**Exercise goal:** Once you reach the line with "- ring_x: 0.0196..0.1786" below, copy each line exactly, stopping after the line with "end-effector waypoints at", and skip any pictures.

※ ※ ※

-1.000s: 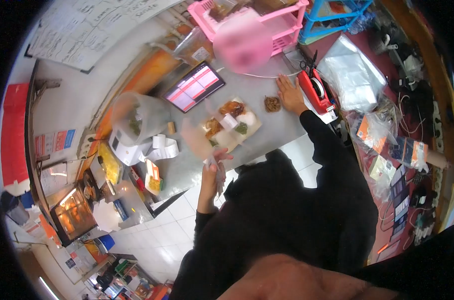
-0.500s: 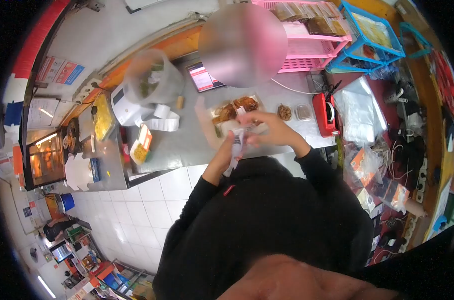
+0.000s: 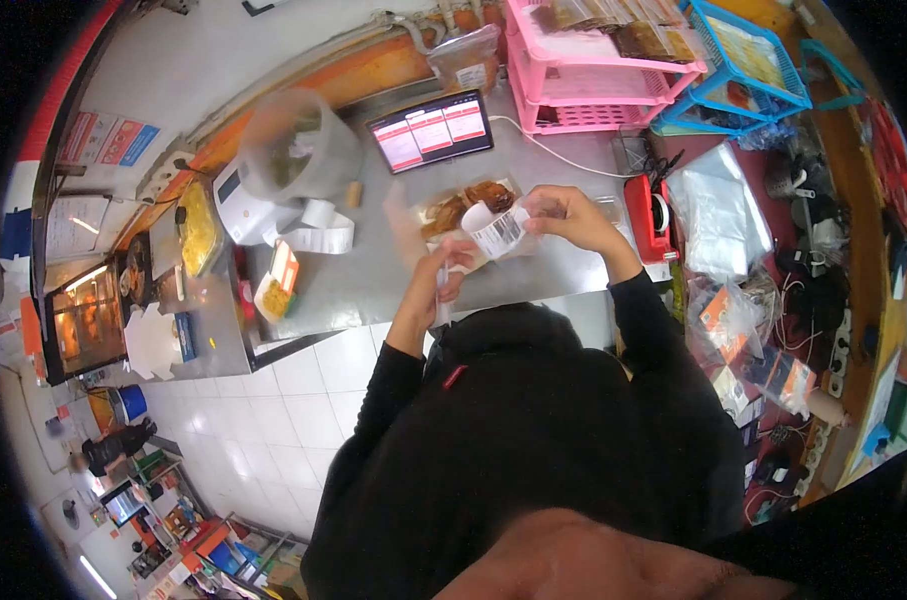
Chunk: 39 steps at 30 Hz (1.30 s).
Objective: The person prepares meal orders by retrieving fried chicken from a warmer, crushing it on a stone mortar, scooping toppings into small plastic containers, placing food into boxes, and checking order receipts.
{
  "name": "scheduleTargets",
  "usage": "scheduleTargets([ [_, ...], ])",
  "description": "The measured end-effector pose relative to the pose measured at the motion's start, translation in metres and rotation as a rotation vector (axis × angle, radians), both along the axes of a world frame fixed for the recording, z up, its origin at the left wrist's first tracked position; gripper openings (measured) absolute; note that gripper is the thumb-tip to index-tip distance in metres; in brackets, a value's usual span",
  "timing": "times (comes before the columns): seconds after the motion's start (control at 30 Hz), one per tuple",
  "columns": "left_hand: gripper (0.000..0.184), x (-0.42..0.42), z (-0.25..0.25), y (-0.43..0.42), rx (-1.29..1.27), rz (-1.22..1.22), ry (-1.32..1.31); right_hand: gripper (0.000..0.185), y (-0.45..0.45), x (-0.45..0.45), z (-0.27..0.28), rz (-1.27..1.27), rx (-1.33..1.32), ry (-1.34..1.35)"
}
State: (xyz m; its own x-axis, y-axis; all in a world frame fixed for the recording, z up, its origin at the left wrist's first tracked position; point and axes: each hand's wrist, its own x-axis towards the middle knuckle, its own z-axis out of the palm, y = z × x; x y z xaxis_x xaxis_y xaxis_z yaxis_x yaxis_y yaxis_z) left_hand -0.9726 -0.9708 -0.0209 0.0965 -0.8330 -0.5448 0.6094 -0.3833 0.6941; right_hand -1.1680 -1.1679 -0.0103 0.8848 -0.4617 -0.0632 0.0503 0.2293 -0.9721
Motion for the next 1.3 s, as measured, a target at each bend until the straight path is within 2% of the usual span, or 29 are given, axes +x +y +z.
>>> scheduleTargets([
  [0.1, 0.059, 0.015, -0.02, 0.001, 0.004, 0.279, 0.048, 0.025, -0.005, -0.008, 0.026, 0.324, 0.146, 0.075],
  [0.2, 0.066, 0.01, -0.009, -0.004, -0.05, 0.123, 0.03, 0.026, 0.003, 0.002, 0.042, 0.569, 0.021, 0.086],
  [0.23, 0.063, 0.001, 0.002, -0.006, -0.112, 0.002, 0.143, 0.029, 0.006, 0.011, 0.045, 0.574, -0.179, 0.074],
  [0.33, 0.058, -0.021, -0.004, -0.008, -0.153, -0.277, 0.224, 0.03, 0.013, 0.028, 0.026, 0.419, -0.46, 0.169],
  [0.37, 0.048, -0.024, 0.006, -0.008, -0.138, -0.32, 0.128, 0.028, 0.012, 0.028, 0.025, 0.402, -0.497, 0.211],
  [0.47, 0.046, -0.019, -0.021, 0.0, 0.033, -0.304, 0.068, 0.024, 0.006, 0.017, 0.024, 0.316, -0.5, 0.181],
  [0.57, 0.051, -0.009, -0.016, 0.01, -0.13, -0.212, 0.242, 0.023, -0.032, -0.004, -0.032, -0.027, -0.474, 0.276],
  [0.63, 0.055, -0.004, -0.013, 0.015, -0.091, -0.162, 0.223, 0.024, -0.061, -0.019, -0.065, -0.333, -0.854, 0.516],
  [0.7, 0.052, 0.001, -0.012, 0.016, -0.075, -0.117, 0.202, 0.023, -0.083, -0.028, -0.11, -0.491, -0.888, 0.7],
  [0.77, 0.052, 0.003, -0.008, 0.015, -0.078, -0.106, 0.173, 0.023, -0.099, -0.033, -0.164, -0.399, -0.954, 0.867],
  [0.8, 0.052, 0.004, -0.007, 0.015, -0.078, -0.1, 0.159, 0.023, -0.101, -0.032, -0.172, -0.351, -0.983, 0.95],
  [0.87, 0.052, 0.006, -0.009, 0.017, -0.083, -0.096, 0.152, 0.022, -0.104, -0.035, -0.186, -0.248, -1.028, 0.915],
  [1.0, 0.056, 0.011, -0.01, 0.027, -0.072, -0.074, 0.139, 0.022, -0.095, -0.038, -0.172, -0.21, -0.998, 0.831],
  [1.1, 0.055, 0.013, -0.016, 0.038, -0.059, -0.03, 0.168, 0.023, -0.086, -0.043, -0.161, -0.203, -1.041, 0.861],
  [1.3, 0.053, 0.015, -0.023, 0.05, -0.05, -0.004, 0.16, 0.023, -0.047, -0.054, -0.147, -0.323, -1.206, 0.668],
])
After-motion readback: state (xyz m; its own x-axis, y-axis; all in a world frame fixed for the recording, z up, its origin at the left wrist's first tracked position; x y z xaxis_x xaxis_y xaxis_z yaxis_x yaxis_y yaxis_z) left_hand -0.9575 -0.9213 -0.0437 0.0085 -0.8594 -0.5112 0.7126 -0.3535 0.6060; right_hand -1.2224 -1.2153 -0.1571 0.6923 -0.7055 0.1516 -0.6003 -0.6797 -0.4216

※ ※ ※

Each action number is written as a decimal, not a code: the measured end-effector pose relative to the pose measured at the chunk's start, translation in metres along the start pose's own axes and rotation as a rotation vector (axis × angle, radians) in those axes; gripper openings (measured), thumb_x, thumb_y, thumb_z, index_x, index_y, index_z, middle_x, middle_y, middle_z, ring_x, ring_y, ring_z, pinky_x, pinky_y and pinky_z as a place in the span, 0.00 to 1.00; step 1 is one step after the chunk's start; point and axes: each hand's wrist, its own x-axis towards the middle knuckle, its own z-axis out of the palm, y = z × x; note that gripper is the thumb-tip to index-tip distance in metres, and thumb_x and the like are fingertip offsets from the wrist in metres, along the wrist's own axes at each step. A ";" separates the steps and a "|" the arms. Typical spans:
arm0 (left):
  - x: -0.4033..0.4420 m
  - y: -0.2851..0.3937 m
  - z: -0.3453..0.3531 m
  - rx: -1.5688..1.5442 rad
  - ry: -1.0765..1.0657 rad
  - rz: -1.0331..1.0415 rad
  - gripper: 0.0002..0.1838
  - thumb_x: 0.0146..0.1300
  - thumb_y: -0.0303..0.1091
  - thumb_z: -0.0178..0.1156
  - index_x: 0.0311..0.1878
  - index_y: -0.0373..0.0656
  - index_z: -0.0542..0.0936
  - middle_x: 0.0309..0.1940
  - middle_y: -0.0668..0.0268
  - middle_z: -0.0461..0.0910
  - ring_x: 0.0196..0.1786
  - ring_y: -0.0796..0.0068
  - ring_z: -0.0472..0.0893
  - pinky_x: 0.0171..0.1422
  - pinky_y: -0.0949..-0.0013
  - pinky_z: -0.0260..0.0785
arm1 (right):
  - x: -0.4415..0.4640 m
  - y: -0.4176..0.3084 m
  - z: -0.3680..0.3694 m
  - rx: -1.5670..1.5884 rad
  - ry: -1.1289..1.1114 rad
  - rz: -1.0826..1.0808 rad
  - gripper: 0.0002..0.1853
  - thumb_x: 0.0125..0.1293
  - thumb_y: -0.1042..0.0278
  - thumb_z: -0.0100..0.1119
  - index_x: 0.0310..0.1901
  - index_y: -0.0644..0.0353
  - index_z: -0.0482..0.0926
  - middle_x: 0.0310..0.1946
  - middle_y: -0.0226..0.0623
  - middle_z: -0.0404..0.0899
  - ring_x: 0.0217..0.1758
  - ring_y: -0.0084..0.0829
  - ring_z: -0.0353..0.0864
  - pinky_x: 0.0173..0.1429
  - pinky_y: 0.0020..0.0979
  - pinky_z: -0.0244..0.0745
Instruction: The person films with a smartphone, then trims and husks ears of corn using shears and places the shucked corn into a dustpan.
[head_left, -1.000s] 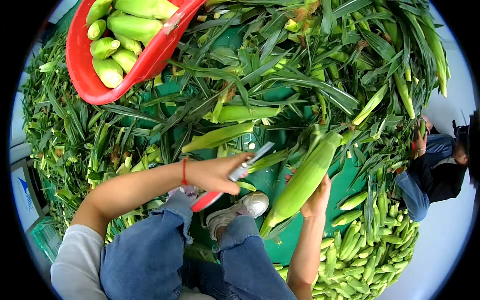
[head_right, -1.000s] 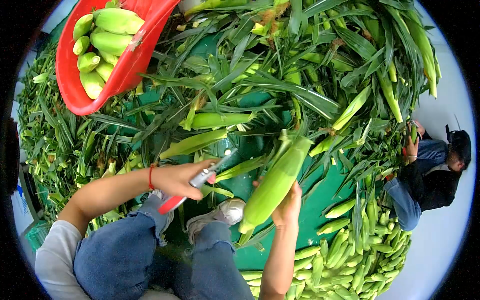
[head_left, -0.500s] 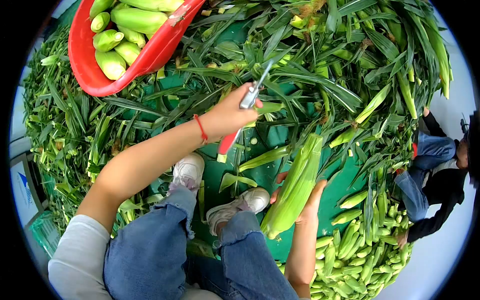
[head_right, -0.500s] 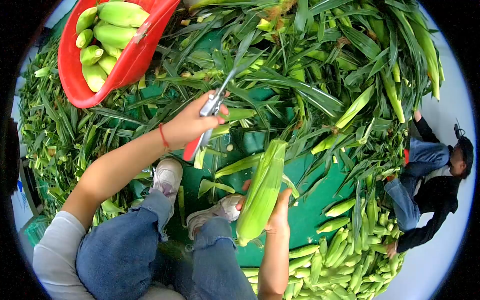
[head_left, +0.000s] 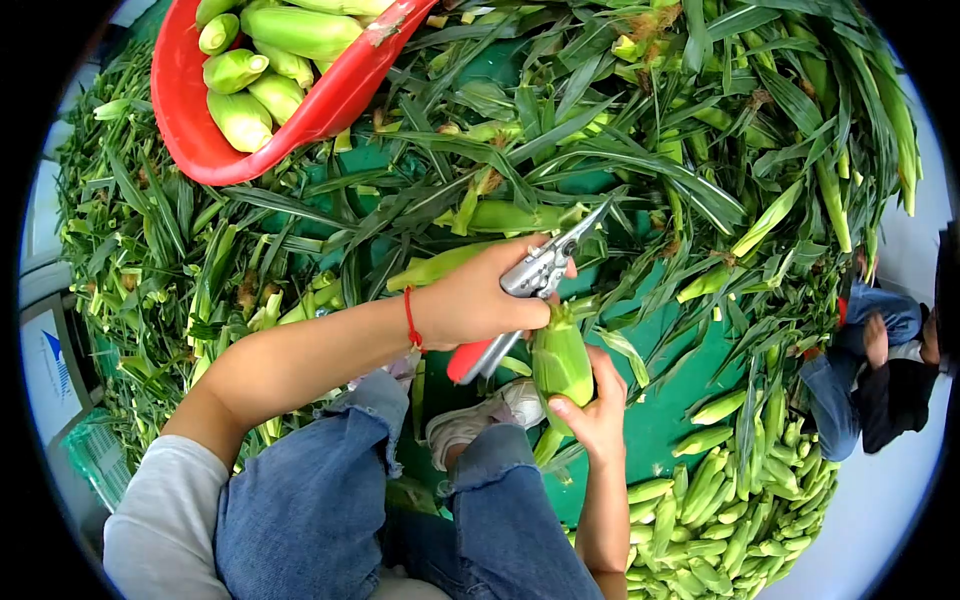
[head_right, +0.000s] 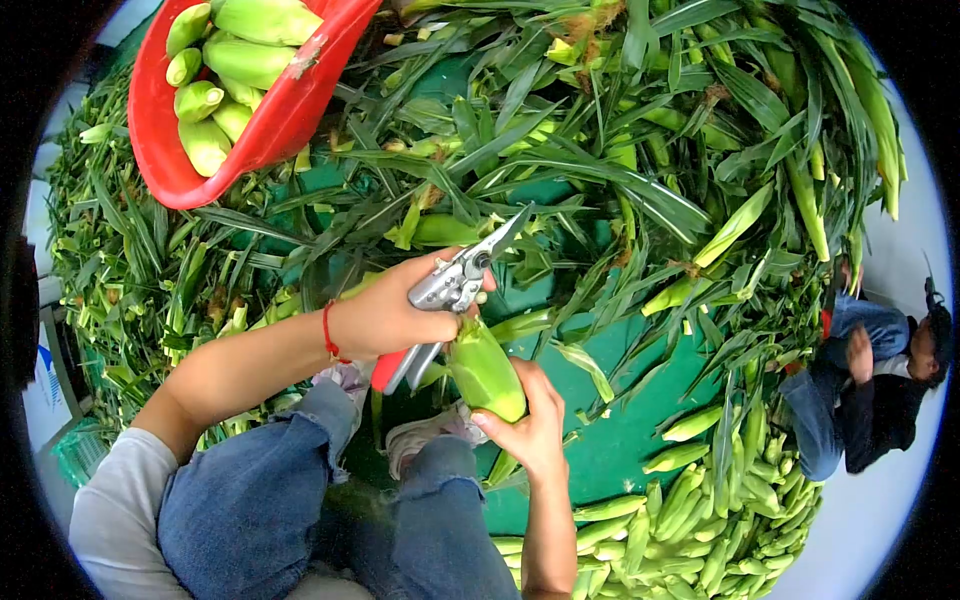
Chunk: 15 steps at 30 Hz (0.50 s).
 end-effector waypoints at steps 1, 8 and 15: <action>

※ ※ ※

**Worked solution:**
  - ring_x: 0.0196..0.1786
  - ring_y: -0.0796..0.0068
  - ring_z: -0.0472..0.0893
  - pinky_x: 0.0171..0.1422
  - pinky_y: -0.0949..-0.0013
  - pinky_z: -0.0260..0.0785
arm1 (right):
  - x: -0.4415..0.4640 m
  - y: -0.4176..0.3084 m
  - z: -0.3680..0.3694 m
  - rx: -1.5670..1.5884 rad
  - ry: -1.1289..1.1114 rad
  - rz: -1.0826..1.0808 rad
  - gripper: 0.0002..0.1853
  - thumb_x: 0.0125..0.1293
  - thumb_y: -0.1042..0.0278
  - thumb_z: -0.0100..0.1119
  - index_x: 0.0310..0.1901
  - index_y: -0.0644..0.0353
  - index_z: -0.0482..0.0926
  - middle_x: 0.0310..0.1946
  - middle_y: -0.0226..0.0623
  - middle_z: -0.0404..0.0899
  - ring_x: 0.0217..0.1758
  - ring_y: -0.0084..0.0829
  - ring_z: -0.0353..0.0864
  - pinky_x: 0.0173..0.1429
  - pinky_y: 0.0020..0.0979
  - pinky_z: -0.0244..0.0745
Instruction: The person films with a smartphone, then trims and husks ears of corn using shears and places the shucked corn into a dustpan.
[head_left, -1.000s] 
[head_right, -1.000s] 
[head_left, -0.500s] 
[head_right, -0.500s] 
[head_left, +0.000s] 
[head_right, +0.000s] 
Chunk: 15 steps at 30 Hz (0.50 s).
 end-effector waypoints at steps 1, 8 and 15: <action>

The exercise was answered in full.